Read Also: Amazon Tests Same Day Mall Deliveries
Casting an Omnichannel Net
But should there indeed be a wider net cast with this model, for the malls, the connection to the marquee name in eCommerce tethers retails more closely to the digital age. Beyond the confines of ordering online, pickup in store, the models now would allow consumers to get delivery to the doorstep — which might incentivize them to hit the buy button. That’s a way to keep revenues buoyant, and move inventory.
For Amazon, of course, the movement is there, too, to push more fully into brick and mortar channels. With wheels on the ground, so to speak, ferrying goods to customers on-demand without, say, a one- or two-day delivery window is a way to push up against the likes of Uber, which have, in their own initiatives, been moving beyond grocery delivery.

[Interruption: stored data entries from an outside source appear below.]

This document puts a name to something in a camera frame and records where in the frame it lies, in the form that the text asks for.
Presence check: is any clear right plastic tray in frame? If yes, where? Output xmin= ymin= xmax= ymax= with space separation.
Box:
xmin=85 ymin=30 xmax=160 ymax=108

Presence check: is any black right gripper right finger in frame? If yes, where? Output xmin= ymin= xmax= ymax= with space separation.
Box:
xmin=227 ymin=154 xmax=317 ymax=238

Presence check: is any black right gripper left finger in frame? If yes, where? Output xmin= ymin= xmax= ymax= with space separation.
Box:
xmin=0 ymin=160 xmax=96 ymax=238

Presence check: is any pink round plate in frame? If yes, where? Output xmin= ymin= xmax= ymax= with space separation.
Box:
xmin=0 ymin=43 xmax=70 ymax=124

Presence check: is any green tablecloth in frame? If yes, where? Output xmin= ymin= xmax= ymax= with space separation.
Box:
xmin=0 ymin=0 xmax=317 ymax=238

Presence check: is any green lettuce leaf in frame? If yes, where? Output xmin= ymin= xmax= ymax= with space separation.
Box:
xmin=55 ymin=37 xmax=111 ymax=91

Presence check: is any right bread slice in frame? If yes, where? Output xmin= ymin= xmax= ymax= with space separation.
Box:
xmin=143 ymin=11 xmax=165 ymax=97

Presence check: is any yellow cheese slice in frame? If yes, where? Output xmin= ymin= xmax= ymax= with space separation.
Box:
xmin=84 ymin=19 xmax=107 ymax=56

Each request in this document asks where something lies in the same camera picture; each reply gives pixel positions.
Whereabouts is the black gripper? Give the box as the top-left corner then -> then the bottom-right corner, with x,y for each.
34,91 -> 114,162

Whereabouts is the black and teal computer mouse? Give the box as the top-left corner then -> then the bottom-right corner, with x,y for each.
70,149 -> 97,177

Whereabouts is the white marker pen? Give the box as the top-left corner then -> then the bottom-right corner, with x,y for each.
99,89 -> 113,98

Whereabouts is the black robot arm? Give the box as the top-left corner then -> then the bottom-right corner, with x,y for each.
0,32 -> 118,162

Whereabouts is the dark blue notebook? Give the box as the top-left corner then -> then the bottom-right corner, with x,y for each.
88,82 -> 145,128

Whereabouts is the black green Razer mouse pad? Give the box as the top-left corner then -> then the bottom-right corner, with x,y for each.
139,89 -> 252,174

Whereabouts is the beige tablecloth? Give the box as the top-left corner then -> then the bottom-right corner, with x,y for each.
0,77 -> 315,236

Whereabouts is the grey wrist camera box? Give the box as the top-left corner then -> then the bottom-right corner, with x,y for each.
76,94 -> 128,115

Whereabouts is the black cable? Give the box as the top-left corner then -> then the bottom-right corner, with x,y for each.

Amazon’s already been broadening its third-party offerings with Prime. In this case, with Flex, the company has a firm toehold in the gig economy. Delivery is, if anything, flexible (no pun intended with Amazon Flex). Continuing to monetize its last-mile infrastructure and staff would be a strategic advantage for Amazon.
And, that omnichannel effort — here with the malls in focus — also is proof positive that the great digital shift may not be the total tidal wave that we’d seen in the darkest days of the pandemic, but the desire for a quick and seamless experience is paramount.
As noted by Karen Webster in a recent column, 57% of merchants now allow consumers to use their stores as fulfillment centers because it is as good for the consumer who wants to “buy now and get now.” Bringing a same-day option quickens, in at least some sense, Webster’s “inevitability that digital and physical will become one integrated experience as ecosystems emerge.” Along the way, Amazon might help malls not just survive but thrive.